Each line below needs to be printed again exactly.
=== Given information ===
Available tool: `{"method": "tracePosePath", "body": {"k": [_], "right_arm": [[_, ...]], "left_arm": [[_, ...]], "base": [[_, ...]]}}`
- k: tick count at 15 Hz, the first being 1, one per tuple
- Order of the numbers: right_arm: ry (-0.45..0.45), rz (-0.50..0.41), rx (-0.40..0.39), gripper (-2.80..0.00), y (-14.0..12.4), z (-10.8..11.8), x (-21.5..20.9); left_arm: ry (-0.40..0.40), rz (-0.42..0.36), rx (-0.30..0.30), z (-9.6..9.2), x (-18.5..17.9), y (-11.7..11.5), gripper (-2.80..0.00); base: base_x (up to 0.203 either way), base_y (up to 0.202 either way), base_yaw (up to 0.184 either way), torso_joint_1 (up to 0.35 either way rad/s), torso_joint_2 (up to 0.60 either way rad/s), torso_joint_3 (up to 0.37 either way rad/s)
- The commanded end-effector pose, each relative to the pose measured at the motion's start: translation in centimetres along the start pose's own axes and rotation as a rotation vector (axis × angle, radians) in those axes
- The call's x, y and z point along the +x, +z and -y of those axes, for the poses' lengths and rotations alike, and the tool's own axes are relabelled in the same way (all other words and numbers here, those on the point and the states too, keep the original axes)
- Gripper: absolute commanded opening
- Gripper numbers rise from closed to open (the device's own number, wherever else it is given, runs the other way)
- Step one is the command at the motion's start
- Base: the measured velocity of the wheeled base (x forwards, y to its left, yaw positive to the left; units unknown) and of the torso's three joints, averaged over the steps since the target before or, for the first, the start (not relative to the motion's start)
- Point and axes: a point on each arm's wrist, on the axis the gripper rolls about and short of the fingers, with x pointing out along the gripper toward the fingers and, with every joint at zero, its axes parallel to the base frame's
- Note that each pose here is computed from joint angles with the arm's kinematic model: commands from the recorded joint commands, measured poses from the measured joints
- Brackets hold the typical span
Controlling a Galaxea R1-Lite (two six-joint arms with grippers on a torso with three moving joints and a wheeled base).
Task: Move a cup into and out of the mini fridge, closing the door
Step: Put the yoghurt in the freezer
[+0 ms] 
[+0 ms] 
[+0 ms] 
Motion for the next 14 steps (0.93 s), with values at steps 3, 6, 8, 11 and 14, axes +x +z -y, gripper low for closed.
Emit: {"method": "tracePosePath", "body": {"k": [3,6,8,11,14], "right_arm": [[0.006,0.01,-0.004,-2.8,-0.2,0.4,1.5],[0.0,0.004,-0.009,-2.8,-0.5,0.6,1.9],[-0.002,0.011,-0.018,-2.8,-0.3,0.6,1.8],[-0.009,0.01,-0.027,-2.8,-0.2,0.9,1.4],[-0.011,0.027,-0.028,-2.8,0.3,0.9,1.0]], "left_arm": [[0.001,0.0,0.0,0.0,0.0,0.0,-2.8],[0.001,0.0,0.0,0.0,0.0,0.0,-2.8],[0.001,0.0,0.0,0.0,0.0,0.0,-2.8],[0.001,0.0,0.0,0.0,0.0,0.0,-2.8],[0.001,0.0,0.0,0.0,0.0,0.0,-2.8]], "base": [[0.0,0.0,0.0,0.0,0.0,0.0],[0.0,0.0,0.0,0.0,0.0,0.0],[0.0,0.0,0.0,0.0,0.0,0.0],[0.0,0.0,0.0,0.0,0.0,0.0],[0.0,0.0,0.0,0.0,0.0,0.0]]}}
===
_Written response_:
Available tool: `{"method": "tracePosePath", "body": {"k": [_], "right_arm": [[_, ...]], "left_arm": [[_, ...]], "base": [[_, ...]]}}`
- k: tick count at 15 Hz, the first being 1, one per tuple
- Order of the numbers: right_arm: ry (-0.45..0.45), rz (-0.50..0.41), rx (-0.40..0.39), gripper (-2.80..0.00), y (-14.0..12.4), z (-10.8..11.8), x (-21.5..20.9); left_arm: ry (-0.40..0.40), rz (-0.42..0.36), rx (-0.30..0.30), z (-9.6..9.2), x (-18.5..17.9), y (-11.7..11.5), gripper (-2.80..0.00); base: base_x (up to 0.203 either way), base_y (up to 0.202 either way), base_yaw (up to 0.184 either way), torso_joint_1 (up to 0.35 either way rad/s), torso_joint_2 (up to 0.60 either way rad/s), torso_joint_3 (up to 0.37 either way rad/s)
- The commanded end-effector pose, each relative to the pose measured at the motion's start: translation in centimetres along the start pose's own axes and rotation as a rotation vector (axis × angle, radians) in those axes
- The call's x, y and z point along the +x, +z and -y of those axes, for the poses' lengths and rotations alike, and the tool's own axes are relabelled in the same way (all other words and numbers here, those on the point and the states too, keep the original axes)
- Gripper: absolute commanded opening
- Gripper numbers rise from closed to open (the device's own number, wherever else it is given, runs the other way)
- Step one is the command at the motion's start
- Base: the measured velocity of the wheeled base (x forwards, y to its left, yaw positive to the left; units unknown) and of the torso's three joints, averaged over the steps since the target before or, for the first, the start (not relative to the motion's start)
- Point and axes: a point on each arm's wrist, on the axis the gripper rolls about and short of the fingers, with x pointing out along the gripper toward the fingers and, with every joint at zero, its axes parallel to the base frame's
- Note that each pose here is computed from joint angles with the arm's kinematic model: commands from the recorded joint commands, measured poses from the measured joints
- Brackets hold the typical span
Controlling a Galaxea R1-Lite (two six-joint arms with grippers on a torso with three moving joints and a wheeled base).
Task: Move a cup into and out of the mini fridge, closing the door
Step: Put the yoghurt in the freezer
[+0 ms] 
[+0 ms] 
[+0 ms] 
Motion for the next 14 steps (0.93 s), with values at steps 3, 6, 8, 11 and 14, axes +x +z -y, gripper low for closed.
Emit: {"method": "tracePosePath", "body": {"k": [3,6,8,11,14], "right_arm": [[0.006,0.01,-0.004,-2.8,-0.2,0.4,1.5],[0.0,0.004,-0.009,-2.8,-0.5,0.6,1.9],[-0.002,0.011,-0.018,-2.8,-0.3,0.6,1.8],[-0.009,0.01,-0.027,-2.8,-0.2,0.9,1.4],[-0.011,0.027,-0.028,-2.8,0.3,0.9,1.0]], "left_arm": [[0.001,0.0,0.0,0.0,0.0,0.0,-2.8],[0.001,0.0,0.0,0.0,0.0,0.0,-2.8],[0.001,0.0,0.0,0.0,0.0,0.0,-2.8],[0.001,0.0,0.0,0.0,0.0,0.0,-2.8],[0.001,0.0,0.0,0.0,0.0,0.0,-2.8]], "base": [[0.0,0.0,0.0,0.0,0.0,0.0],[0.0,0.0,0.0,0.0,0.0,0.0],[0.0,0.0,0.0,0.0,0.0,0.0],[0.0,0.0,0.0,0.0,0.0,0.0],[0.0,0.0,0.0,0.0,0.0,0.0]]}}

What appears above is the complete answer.